37

BAB 4

METODE PENELITIAN

4.1 Jenis dan Rancangan Penelitian

Penelitian ini merupakan penelitian jenis True Experimental Research yang menggunakan desain penelitian Post Test Control Group Design.

4.2 Lokasi dan Waktu Penelitian

Lokasi Penelitian : Laboratorium Biomedik dan Farmakologi Fakultas Kedokteran Universitas Muhammadiyah Malang Waktu Penelitian : 2 minggu

4.3 Populasi dan Sampel Penelitian 4.3.1 Populasi

Populasi dalam penelitian ini adalah tikus putih (Rattus novergicus strain wistar).

4.3.2 Sampel

Sampel dalam penelitian ini adalah tikus putih jantan (Rattus novergicus strain wistar) sebanyak 24 ekor terbagi dalam 4 kelompok.

4.3.3 Replikasi

Pada penelitian ini terdapat 3 kelompok perlakuan dan satu kelompok kontrol (tikus yang diberikan luka eksisi dan diberikan gel tanpa ekstrak daun melati gambir) dan tiga kelompok perlakuan (tikus yang diberikan luka eksisi dan gel ekstrak daun melati

gambir dalam tiga dosis yang berbeda). Seluruh kelompok baik kelompok kontrol maupun kelompok perlakuan akan dieksplorasi selama 2 minggu (14 hari). Replikasi yang digunakan pada penelitian ini adalah dengan rumus Federer berikut (Dahlan, 2016). (t-1) (p-1) ≥ 15 (t-1) (4-1) ≥ 15 3t – 3 ≥ 15 3t ≥ 18 t ≥ 6 Keterangan: p = perlakuan

t = jumlah replikasi per perlakuan

Penggunaan hewan coba pada eksperimen menggunakan analisis varian (Annova), besar sampel ditentukan dengan nilai E.

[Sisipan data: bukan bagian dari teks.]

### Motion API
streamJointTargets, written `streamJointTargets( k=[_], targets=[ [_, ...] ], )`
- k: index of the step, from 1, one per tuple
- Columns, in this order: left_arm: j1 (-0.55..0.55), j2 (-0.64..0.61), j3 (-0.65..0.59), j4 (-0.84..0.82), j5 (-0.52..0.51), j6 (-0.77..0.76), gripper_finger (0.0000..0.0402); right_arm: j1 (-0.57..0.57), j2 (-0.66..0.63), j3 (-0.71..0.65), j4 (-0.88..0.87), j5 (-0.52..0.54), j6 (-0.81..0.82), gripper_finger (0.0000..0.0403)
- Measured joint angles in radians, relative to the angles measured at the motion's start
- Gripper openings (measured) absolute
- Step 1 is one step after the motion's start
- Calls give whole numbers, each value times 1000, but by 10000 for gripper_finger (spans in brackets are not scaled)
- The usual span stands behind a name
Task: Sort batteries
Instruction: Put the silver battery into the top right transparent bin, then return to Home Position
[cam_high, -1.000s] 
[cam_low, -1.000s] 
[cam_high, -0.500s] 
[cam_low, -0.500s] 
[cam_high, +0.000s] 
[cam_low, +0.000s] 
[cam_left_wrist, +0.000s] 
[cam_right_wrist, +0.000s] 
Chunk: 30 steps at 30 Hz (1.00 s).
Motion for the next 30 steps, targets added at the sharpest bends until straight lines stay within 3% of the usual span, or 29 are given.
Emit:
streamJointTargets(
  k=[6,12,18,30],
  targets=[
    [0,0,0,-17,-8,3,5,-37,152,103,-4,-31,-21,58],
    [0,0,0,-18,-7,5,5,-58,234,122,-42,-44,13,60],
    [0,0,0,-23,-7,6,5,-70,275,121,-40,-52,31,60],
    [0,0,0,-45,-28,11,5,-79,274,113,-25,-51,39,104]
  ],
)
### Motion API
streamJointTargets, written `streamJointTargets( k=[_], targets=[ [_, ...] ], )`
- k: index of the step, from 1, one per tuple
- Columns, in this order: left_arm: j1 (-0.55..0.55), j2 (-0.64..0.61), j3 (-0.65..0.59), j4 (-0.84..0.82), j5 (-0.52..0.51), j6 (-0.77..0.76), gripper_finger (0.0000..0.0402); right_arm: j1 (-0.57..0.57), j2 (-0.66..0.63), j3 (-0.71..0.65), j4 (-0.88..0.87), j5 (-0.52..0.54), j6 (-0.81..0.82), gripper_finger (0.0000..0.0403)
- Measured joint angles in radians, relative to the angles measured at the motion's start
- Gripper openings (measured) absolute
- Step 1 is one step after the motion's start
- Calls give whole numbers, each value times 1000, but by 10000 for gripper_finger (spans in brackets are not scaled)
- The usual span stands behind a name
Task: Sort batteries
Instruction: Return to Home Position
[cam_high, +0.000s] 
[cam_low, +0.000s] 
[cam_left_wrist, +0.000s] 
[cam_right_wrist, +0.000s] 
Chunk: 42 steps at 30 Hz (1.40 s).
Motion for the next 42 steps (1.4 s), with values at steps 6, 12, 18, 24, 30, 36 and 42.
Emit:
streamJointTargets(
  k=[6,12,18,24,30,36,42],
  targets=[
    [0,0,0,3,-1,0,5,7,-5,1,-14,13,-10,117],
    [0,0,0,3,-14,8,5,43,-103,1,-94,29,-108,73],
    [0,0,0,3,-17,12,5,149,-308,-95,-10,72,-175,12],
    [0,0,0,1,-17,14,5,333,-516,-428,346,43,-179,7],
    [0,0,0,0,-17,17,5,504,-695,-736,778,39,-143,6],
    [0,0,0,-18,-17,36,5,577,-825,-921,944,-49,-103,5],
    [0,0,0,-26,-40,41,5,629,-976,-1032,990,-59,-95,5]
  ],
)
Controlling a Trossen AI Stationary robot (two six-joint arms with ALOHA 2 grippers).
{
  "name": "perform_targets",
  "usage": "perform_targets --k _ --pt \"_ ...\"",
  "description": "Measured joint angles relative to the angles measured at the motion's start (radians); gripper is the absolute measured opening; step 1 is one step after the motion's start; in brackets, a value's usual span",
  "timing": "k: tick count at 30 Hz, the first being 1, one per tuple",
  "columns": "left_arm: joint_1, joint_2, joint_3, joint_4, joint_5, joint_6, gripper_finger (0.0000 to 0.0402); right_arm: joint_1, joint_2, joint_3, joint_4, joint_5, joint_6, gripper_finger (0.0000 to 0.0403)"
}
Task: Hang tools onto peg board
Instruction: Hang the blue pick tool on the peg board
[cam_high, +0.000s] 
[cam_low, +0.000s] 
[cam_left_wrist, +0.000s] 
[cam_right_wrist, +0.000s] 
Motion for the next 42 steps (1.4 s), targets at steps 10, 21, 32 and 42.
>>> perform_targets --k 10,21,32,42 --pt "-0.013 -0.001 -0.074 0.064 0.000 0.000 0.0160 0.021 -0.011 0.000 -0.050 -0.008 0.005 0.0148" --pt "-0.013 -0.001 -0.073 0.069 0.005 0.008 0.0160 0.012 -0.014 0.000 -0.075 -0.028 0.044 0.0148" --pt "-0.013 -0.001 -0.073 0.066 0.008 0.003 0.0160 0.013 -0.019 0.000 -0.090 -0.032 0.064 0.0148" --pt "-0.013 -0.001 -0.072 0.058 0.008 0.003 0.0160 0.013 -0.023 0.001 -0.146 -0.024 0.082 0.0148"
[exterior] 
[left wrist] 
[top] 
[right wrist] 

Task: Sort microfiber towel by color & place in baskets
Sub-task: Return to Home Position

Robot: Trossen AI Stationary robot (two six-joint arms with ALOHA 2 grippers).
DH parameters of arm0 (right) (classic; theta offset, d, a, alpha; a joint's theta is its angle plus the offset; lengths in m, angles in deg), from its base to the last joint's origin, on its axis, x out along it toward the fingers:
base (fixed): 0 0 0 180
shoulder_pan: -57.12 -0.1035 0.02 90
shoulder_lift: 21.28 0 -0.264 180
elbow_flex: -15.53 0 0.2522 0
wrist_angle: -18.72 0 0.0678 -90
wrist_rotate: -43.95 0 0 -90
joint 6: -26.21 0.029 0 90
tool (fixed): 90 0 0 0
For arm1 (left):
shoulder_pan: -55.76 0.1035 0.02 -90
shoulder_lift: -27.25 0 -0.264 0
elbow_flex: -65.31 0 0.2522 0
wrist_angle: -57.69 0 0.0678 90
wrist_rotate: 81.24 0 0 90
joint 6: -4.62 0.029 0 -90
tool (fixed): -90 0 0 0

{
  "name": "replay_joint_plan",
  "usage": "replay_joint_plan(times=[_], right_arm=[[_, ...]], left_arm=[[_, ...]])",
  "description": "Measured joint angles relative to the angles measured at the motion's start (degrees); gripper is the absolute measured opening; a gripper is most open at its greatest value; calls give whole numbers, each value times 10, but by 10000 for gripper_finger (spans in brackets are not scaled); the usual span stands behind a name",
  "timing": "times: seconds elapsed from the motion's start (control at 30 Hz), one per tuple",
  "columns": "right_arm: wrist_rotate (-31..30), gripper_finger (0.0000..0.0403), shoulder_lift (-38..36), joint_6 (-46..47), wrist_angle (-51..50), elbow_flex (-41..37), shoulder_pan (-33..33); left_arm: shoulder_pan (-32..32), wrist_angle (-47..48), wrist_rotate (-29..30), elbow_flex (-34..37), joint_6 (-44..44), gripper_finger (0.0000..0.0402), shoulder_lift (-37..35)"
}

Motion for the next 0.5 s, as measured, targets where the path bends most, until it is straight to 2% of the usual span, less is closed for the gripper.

E = total jumlah hewan coba – total kelompok perlakuan (Douglasa, 2011) ∑ sampel = (hasil rumus Federer x kelompok perlakuan) – kelompok perlakuan = (6 x 4) - 4

= 20

Jadi, berdasarkan perhitungan diatas, maka besar sampel yang digunakan pada penelitian ini adalah 20 ekor dan masing-masing kelompok terdiri dari 5 ekor tikus.

Rumus besar sampel untuk mengantisipasi kemungkinan sampel terpilih mengalami drop out sebagai berikut (Madiyono, B, Moeslichan Mz, S, & Purwanto 2014).

n’ = [n/1-f] n’ = n / (1-f) n’ = 6 / ( 1-0,1) n’ = 6 / (0,9) n’ = 6,667 n’ = 7 Keterangan:

n’ = jumlah sampel penelitian n = besar sampel yang dihitung

f = perkiraan proporsi drop out, kira-kira 10% (f = 0,1) ∑ cadangan tiap kelompok

= n’-pengulangan = 7 – 6 = 1

∑ sampel cadangan

= cadangan tiap kelompok x kelompok pelakuan = 1 x 4 = 4

∑ Total sampel

= ∑sampel + ∑sampel cadangan = 20 + 4 = 24

Berdasarkan perhitungan dari rumus diatas, maka jumlah sampel keseluruhan yang digunakan dalam penelitian ini adalah 24 ekor tikus dibagi menjadi 4 kelompok dan tiap kelompok terdiri dari 5 ekor tikus dan ditambah 1 ekor tikus cadangan.

Teknik pengambilan sampel menggunakan simple random sampling, yaitu pengambilan sampel secara acak sederhana bahwa setiap anggota atau unit dari populasi mempunyai kesempatan yang sama untuk diseleksi sebagai sampel (Notoatmodjo s, 2012).

4.3.5 Karakteristik sampel penelitian a. Kriteria inklusi

1. Tikus putih 2. Umur 2-3 bulan

3. Berat badan 150-200 gram 4. Jenis kelamin jantan

5. Sehat, ditandai dengan gerakannya yang aktif, bulu tebal, dan matanya jernih

b. Kriteria eksklusi

- Pernah digunakan untuk penelitian

4.3.6 Variabel penelitian 4.3.6.1 Variabel bebas

Variabel bebas dalam penelitian ini adalah dosis gel ekstrak daun melati gambir (Jasminum officinale).

4.3.6.2 Variabel tergantung

Variabel terikat dalam penelitian ini adalah jumlah sel fibroblast pada luka eksisi tikus putih (Rattus norvegicus strain wistar).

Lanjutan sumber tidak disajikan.